If the event is always the same stimulus without further instruction to the test person, then their EKPs only have perception-related components and one speaks of evoked potentials . However, one can use different events and only allow some of them to be observed or to react to only some, so that the processing of these events can be differentiated in processes of attention , discovery of irregularities, awareness of perception , decision , expectation, preparation for movement. The EKPs can be used to measure neurophysiological correlates of these cognitive processes. Research into EKPs is therefore part of cognitive neuroscience .

EKPs provide precise information about when areas of the cerebral cortex are activated, but only imprecise information about which areas these are. In this respect, they are complementary to functional magnetic resonance imaging , which can measure the activation of brain areas very well spatially, but only imprecisely over time. Advantages of the EKP method are the relatively low costs and the non-invasiveness of the measurement, as only measuring electrodes are stuck to the scalp.

Schematic representation of the course of event-related potentials when receiving and processing a visual or auditory stimulus (see Birbaumer & Schmidt, 2006, p. 481)

methodology

In order to make the EKPs, which are often small relative to the spontaneous EEG, visible at all, the event must be repeated many times and the EEG measured with each repetition with the same time reference to the event. The EEG is then usually averaged over these repetitions . The event-independent parts of the EEG (the spontaneous EEG, noise) are averaged out and the event-dependent waveform is shown. In addition, more complex methods of signal analysis are being developed. B. Changes in the vibration strengths ( time-frequency analysis , wavelet analysis ), in the synchronization or in the coherence can be demonstrated via the individual measurements.
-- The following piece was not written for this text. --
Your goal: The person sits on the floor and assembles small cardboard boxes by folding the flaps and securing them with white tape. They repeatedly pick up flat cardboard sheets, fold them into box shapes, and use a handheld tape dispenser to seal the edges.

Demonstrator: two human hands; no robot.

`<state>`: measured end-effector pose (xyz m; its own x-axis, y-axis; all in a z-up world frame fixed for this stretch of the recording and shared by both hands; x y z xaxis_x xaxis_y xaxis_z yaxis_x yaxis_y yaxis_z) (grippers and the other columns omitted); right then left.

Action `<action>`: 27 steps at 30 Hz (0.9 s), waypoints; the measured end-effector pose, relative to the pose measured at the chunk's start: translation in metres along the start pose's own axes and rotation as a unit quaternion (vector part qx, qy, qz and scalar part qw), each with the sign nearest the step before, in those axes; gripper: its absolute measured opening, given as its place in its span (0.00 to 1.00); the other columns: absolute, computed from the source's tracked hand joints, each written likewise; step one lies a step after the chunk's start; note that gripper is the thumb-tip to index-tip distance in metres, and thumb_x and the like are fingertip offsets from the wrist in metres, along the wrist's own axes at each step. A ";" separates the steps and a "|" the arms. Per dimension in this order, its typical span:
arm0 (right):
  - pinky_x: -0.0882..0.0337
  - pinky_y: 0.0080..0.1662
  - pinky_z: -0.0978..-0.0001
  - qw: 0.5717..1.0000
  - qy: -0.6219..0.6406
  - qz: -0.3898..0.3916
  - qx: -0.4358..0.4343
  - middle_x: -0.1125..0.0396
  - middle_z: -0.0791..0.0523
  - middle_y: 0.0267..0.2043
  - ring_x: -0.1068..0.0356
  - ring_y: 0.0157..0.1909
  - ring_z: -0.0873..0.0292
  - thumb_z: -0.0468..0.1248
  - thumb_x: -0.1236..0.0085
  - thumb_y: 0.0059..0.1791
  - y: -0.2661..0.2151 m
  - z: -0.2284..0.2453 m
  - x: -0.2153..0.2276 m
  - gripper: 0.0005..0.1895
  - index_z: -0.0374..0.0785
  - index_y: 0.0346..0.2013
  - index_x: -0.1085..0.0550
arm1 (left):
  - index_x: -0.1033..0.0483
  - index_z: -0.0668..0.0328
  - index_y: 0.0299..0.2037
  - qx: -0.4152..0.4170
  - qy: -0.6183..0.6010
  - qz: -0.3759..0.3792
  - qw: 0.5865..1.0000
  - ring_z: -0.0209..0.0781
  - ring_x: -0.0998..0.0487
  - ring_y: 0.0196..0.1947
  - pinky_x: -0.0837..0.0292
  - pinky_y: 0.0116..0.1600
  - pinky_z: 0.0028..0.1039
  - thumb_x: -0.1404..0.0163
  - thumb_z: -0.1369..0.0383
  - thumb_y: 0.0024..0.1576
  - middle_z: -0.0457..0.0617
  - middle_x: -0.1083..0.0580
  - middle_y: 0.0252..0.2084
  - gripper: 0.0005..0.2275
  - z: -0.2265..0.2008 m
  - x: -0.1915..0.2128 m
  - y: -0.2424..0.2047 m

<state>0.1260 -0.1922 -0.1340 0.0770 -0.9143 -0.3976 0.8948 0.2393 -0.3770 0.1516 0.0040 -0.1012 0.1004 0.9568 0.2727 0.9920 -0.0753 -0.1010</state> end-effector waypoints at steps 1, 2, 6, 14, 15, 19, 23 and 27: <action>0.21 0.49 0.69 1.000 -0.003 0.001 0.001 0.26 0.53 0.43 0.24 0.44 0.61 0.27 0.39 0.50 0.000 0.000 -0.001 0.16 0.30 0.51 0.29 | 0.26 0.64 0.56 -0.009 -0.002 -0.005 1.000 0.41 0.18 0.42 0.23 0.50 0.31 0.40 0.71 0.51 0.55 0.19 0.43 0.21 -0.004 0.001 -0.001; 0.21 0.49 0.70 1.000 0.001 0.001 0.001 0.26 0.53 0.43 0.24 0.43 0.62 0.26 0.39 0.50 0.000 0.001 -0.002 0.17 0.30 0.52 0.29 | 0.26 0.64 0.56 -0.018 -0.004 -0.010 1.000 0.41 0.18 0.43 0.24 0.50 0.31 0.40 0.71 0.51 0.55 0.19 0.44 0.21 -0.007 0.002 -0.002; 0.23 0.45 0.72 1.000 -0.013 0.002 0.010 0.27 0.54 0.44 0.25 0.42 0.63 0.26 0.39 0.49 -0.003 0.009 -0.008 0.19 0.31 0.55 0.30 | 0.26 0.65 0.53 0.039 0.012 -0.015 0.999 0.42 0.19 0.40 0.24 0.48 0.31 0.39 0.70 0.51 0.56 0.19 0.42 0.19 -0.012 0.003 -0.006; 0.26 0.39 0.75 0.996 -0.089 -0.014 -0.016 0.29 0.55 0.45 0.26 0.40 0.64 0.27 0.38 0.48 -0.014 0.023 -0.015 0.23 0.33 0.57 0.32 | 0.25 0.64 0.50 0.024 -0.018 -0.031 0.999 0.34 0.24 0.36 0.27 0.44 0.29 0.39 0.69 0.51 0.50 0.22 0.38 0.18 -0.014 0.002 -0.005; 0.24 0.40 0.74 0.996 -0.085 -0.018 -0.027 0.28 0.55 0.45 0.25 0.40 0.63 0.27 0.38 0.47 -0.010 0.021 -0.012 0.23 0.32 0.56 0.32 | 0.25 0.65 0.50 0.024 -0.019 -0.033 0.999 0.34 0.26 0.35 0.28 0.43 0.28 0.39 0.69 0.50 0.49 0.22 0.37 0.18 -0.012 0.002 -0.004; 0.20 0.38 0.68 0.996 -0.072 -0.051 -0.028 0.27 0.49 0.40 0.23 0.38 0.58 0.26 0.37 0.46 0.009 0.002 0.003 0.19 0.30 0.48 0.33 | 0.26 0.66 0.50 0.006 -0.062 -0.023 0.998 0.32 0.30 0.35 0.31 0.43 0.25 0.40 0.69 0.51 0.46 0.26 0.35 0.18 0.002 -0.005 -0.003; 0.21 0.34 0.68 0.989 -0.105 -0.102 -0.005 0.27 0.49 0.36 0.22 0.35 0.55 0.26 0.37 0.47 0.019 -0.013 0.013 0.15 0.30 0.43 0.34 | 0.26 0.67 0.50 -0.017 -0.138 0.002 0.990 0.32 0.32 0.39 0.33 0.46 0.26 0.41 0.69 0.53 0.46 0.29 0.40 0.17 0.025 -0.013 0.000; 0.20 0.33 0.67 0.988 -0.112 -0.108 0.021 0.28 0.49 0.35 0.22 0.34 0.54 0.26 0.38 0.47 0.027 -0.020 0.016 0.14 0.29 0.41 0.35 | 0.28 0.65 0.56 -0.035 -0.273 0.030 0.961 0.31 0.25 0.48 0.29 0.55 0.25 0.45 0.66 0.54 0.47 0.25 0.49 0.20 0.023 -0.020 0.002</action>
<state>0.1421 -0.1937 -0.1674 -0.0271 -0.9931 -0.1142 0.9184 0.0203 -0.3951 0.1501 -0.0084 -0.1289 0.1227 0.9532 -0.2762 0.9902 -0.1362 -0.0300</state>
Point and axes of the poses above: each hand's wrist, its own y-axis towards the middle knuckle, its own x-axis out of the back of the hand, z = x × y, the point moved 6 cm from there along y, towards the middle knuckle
EKPs are usually measured simultaneously with many electrodes, often 32 or 64, which are placed over the scalp. For physiological and physical reasons, almost only the activity of the cerebral cortex can be measured directly, only in exceptional cases from deeper centers such as the thalamus , hippocampus , basal ganglia or from the cerebellum . This measurable part from the cerebral cortex is also weakened and spatially blurred on its transmission path to the outer scalp. Electric voltage can only be measured between two points; therefore the measurement from the scalp electrodes needs a reference point. This is often formed by electrodes on the ears or on the nose, or is redefined at each point in time as the mean value of all electrodes at this point in time. The voltages measured on the scalp in this way are a few microvolts and must therefore always be checked for disturbing voltages that have not developed in the brain; the most important source of such interference voltages in otherwise calmly sitting test participants are blinking and eye movements. Restriction to activity of the cerebral cortex, spatial fuzziness, dependence on the choice of reference and, in general, measurements from outside (instead of invasive direct from the brain, as possible in animal experiments or in patients with electrodes implanted for medical reasons) are the methodological reasons why EKPs give precise information about when areas of the cerebral cortex are activated, but only imprecise information about which areas these are.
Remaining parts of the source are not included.